Task description
The exact lines from the start of the material below through the line holding "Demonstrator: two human" are the answer; return those, pictures excluded.

*** Given data ***

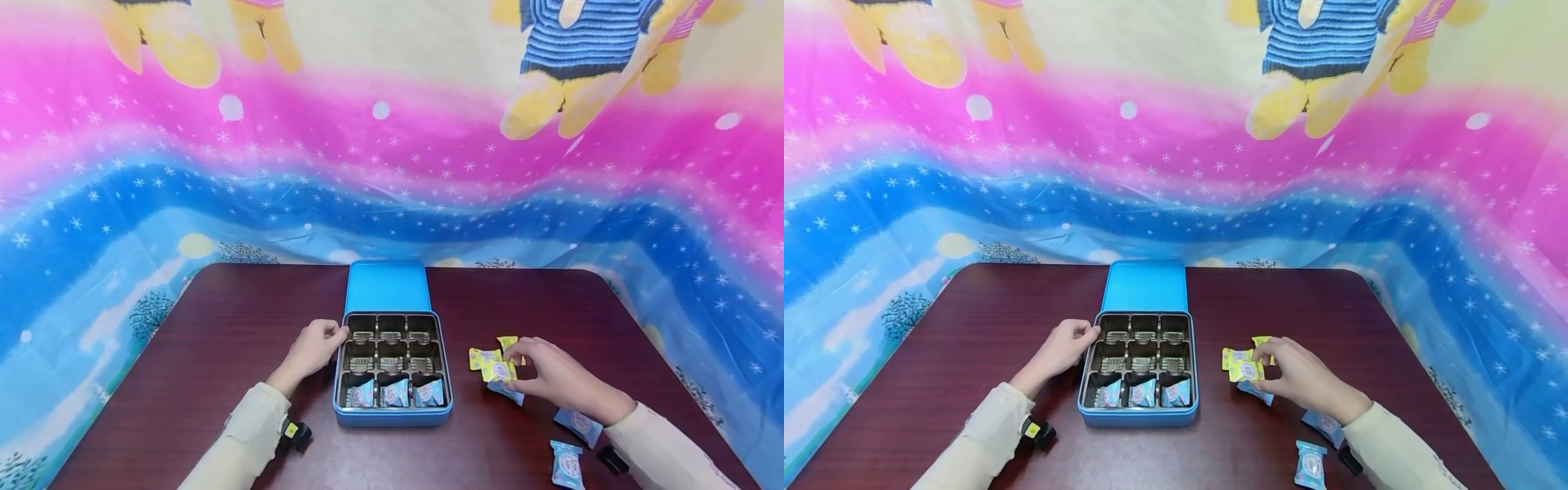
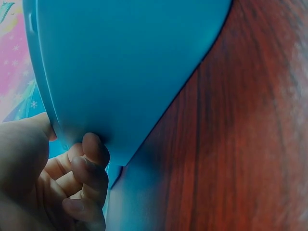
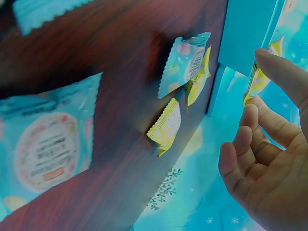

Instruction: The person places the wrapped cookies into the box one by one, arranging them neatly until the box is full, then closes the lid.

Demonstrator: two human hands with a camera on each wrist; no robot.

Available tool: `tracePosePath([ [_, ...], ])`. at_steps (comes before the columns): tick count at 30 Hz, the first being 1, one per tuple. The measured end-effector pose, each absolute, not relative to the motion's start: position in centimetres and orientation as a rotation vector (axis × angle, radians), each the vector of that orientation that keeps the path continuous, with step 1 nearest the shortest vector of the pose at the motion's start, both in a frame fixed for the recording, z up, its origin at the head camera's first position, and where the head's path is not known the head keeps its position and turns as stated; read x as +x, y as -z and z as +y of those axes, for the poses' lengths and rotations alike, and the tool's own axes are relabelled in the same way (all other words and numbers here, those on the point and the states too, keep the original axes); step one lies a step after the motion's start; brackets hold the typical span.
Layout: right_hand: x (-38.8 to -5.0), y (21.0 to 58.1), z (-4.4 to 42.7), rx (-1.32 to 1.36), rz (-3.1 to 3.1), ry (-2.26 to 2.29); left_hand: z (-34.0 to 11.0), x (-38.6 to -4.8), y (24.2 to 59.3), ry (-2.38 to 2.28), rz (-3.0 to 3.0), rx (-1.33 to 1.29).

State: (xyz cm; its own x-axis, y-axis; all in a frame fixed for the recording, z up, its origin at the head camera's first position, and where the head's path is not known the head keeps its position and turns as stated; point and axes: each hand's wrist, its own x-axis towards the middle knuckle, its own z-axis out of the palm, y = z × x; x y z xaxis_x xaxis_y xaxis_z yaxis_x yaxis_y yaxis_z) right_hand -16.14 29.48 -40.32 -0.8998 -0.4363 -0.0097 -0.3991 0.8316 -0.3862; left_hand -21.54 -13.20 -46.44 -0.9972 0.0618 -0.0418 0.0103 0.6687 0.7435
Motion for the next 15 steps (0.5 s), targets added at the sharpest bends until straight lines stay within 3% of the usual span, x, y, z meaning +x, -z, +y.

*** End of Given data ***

Answer box
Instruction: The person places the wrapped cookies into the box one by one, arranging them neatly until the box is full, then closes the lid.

Demonstrator: two human hands with a camera on each wrist; no robot.

The work on this exercise is now complete.